Task brief
The answer must restate the listing word for word, without its images.

Dataset extract

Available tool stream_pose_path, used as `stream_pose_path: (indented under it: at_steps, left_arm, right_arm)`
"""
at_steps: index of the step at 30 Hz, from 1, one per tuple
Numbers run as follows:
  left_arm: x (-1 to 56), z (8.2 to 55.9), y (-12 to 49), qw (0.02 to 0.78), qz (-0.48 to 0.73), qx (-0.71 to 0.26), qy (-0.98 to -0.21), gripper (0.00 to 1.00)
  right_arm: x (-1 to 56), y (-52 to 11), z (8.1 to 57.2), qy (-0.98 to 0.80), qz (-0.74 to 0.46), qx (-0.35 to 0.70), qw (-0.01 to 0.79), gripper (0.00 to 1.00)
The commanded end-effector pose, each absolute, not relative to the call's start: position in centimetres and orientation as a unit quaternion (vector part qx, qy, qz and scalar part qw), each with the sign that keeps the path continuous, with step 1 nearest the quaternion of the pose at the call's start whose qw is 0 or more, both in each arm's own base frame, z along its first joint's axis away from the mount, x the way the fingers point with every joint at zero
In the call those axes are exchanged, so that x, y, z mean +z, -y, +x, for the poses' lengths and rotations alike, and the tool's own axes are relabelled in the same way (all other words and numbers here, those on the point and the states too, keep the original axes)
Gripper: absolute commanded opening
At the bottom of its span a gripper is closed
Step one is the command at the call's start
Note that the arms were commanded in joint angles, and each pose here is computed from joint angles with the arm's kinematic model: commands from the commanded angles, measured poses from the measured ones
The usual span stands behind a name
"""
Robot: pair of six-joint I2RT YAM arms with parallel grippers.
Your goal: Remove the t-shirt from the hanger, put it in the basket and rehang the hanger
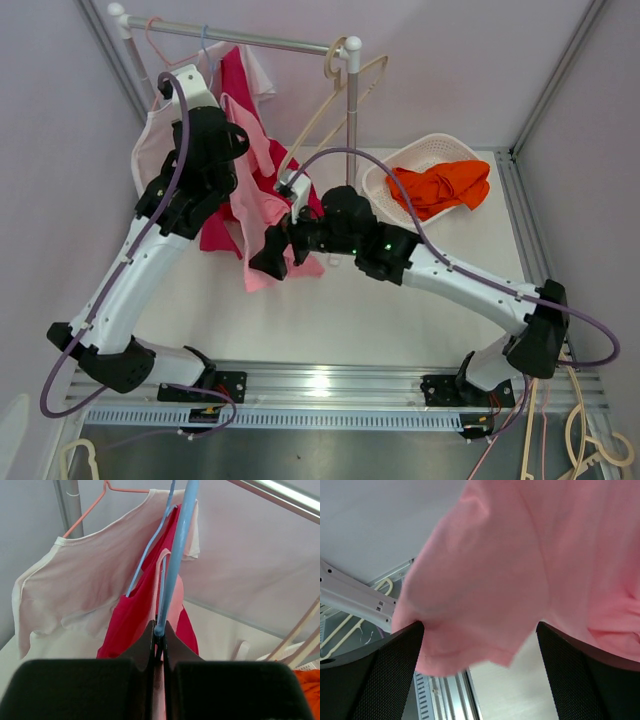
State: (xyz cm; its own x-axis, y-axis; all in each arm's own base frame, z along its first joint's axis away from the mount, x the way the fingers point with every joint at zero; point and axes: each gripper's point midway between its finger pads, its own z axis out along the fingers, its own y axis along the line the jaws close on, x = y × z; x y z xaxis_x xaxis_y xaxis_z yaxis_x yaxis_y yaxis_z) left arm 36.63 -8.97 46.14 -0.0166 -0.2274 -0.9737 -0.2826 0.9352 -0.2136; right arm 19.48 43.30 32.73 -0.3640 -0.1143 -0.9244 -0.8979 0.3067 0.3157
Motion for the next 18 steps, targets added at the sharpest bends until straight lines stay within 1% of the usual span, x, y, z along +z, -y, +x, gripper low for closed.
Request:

Response area
Available tool stream_pose_path, used as `stream_pose_path: (indented under it: at_steps, left_arm, right_arm)`
"""
at_steps: index of the step at 30 Hz, from 1, one per tuple
Numbers run as follows:
  left_arm: x (-1 to 56), z (8.2 to 55.9), y (-12 to 49), qw (0.02 to 0.78), qz (-0.48 to 0.73), qx (-0.71 to 0.26), qy (-0.98 to -0.21), gripper (0.00 to 1.00)
  right_arm: x (-1 to 56), y (-52 to 11), z (8.1 to 57.2), qy (-0.98 to 0.80), qz (-0.74 to 0.46), qx (-0.35 to 0.70), qw (-0.01 to 0.79), gripper (0.00 to 1.00)
The commanded end-effector pose, each absolute, not relative to the call's start: position in centimetres and orientation as a unit quaternion (vector part qx, qy, qz and scalar part qw), each with the sign that keeps the path continuous, with step 1 nearest the quaternion of the pose at the call's start whose qw is 0 or more, both in each arm's own base frame, z along its first joint's axis away from the mount, x the way the fingers point with every joint at zero
In the call those axes are exchanged, so that x, y, z mean +z, -y, +x, for the poses' lengths and rotations alike, and the tool's own axes are relabelled in the same way (all other words and numbers here, those on the point and the states too, keep the original axes)
Gripper: absolute commanded opening
At the bottom of its span a gripper is closed
Step one is the command at the call's start
Note that the arms were commanded in joint angles, and each pose here is computed from joint angles with the arm's kinematic model: commands from the commanded angles, measured poses from the measured ones
The usual span stands behind a name
"""
Robot: pair of six-joint I2RT YAM arms with parallel grippers.
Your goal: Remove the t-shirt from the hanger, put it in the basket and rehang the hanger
State: (xyz cm; its own x-axis, y-axis; all in each arm's own base frame, z along its first joint's axis away from the mount, x the way the fingers point with every joint at zero; point and axes: each gripper's point midway between its finger pads, its own z axis out along the fingers, its own y axis along the line the jaws close on, x = y × z; x y z xaxis_x xaxis_y xaxis_z yaxis_x yaxis_y yaxis_z) left arm 36.63 -8.97 46.14 -0.0166 -0.2274 -0.9737 -0.2826 0.9352 -0.2136; right arm 19.48 43.30 32.73 -0.3640 -0.1143 -0.9244 -0.8979 0.3067 0.3157
Motion for the next 18 steps, targets added at the sharpest bends until straight lines stay within 1% of the usual span, x, y, z along +z, -y, +x, gripper low for closed.
Request:

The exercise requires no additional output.